Data excerpts
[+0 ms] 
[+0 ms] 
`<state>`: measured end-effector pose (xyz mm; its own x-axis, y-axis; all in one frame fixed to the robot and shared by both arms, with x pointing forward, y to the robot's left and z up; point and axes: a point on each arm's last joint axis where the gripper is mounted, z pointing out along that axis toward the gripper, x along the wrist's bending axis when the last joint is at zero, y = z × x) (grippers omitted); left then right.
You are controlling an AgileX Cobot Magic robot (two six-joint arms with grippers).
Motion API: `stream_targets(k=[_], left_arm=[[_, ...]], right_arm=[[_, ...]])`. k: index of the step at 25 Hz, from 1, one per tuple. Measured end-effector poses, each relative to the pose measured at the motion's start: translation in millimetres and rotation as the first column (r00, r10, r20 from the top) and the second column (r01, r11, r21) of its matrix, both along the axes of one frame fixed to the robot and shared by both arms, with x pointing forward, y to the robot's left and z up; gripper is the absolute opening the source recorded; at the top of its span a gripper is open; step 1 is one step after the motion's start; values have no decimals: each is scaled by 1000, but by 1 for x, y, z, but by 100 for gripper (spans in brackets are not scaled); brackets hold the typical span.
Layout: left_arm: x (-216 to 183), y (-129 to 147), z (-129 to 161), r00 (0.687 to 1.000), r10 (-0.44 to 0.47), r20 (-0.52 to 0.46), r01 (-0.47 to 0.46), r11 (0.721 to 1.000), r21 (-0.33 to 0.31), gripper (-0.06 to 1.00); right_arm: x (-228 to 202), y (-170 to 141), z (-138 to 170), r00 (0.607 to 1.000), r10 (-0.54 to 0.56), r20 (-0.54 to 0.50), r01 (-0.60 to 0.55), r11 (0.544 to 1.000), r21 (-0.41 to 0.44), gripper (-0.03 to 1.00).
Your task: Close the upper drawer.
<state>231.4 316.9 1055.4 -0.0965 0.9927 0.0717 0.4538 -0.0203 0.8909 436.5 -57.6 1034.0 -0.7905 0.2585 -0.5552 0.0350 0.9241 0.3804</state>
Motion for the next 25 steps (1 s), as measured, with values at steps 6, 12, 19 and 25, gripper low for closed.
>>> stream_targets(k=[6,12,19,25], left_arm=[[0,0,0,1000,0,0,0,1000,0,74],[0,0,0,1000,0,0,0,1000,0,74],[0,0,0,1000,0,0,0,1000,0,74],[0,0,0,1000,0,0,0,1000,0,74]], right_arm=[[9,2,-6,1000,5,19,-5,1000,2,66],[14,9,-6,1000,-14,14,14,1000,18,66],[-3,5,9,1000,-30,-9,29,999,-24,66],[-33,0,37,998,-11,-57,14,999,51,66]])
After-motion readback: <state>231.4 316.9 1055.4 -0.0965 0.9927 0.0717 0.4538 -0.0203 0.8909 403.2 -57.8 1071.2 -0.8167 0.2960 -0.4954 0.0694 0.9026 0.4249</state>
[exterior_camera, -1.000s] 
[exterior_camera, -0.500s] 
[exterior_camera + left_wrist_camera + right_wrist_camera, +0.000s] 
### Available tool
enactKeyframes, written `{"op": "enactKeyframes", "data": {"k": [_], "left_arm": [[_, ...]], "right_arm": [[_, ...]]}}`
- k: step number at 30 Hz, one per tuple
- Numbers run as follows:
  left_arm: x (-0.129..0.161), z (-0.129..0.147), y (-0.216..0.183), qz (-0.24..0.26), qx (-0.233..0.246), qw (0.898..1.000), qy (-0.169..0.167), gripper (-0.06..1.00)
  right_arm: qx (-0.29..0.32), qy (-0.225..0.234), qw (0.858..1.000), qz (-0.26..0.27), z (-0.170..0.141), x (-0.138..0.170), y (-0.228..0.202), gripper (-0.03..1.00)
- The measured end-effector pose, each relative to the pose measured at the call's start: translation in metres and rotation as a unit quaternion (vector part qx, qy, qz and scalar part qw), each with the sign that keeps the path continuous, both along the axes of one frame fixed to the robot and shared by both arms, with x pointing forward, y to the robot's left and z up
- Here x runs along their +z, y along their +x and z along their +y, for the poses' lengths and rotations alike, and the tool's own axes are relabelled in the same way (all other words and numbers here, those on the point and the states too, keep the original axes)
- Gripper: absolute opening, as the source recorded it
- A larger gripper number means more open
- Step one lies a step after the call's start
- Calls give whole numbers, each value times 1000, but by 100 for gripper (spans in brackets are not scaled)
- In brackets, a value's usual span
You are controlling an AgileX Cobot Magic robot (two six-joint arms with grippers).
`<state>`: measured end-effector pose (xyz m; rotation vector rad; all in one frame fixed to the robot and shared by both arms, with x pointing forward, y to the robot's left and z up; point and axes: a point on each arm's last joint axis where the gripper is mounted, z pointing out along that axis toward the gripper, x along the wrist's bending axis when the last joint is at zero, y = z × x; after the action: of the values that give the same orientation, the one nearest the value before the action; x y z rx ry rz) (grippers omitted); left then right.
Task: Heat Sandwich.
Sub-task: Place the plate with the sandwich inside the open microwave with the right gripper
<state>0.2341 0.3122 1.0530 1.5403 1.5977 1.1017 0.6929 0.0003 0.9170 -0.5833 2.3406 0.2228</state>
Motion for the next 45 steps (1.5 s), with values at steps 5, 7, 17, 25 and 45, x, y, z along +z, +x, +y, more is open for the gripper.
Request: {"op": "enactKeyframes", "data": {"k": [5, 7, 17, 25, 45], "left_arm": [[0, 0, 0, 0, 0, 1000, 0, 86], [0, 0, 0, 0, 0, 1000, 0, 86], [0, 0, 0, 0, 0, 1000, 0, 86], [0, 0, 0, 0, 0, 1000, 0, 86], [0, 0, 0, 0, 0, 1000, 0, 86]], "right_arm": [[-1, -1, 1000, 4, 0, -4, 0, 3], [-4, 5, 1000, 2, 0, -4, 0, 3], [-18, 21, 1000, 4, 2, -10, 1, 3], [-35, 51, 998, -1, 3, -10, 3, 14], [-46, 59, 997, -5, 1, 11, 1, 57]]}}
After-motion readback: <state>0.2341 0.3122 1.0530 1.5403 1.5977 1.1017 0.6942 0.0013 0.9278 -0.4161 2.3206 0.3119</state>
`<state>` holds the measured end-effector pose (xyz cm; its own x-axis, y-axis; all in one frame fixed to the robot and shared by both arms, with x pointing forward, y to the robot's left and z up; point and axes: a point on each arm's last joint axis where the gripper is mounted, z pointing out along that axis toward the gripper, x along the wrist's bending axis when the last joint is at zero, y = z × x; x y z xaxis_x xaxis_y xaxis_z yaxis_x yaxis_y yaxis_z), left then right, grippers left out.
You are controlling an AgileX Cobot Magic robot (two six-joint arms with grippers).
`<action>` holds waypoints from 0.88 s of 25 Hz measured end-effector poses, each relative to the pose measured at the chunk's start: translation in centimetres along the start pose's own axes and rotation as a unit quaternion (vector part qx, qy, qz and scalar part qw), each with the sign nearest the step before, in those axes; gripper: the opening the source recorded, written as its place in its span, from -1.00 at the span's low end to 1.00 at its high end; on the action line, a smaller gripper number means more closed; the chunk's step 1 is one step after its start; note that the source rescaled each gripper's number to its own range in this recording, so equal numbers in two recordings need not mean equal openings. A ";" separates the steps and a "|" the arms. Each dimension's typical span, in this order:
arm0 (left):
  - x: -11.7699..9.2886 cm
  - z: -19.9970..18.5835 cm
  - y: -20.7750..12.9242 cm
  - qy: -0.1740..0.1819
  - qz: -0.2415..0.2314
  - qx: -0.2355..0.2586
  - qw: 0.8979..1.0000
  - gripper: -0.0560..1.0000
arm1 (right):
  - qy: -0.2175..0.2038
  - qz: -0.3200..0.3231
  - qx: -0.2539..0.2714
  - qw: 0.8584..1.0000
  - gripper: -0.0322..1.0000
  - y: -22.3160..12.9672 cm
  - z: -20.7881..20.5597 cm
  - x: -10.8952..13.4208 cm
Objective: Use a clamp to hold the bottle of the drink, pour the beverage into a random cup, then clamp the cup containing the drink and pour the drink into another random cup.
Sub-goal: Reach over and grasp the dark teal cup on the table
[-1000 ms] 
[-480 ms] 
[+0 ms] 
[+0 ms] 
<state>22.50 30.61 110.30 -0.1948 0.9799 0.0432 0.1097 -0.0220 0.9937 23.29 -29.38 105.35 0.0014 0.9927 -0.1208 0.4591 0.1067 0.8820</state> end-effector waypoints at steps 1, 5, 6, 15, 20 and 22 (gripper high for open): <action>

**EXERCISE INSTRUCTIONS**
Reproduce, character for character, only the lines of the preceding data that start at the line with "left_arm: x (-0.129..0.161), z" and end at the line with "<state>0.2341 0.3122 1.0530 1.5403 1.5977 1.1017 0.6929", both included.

**EXERCISE OUTPUT**
  left_arm: x (-0.129..0.161), z (-0.129..0.147), y (-0.216..0.183), qz (-0.24..0.26), qx (-0.233..0.246), qw (0.898..1.000), qy (-0.169..0.167), gripper (-0.06..1.00)
  right_arm: qx (-0.29..0.32), qy (-0.225..0.234), qw (0.858..1.000), qz (-0.26..0.27), z (-0.170..0.141), x (-0.138..0.170), y (-0.228..0.202), gripper (-0.03..1.00)
- The measured end-effector pose, each relative to the pose measured at the call's start: translation in metres and rotation as a unit quaternion (vector part qx, qy, qz and scalar part qw), each with the sign that keeps the path continuous, both along the axes of one frame fixed to the robot and shared by both arms, with x pointing forward, y to the robot's left and z up
- Here x runs along their +z, y along their +x and z along their +y, for the poses' lengths and rotations alike, and the tool's own axes are relabelled in the same way (all other words and numbers here, those on the point and the states too, keep the original axes)
- Gripper: absolute opening, as the source recorded it
- A larger gripper number means more open
- Step one lies a step after the call's start
- Calls give whole numbers, each value times 1000, but by 100 for gripper (spans in brackets are not scaled)
- In brackets, a value's usual span
You are controlling an AgileX Cobot Magic robot (two six-joint arms with grippers).
`<state>`: measured end-effector pose (xyz m; rotation vector rad; all in one frame fixed to the robot and shared by both arms, with x pointing forward, y to the robot's left and z up; point and axes: a point on each arm's last joint axis where the gripper is mounted, z pointing out along that axis toward the gripper, x along the wrist's bending axis when the last joint is at zero, y = z × x; after the action: of the values that give the same orientation, the one nearest the value before the action; x y z rx ry rz) (grippers omitted); left then right.
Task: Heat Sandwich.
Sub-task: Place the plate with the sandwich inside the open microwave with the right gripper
<state>0.2341 0.3122 1.0530 1.5403 1.5977 1.1017 0.6929 0.0003 0.9170 -0.5833 2.3406 0.2228</state>

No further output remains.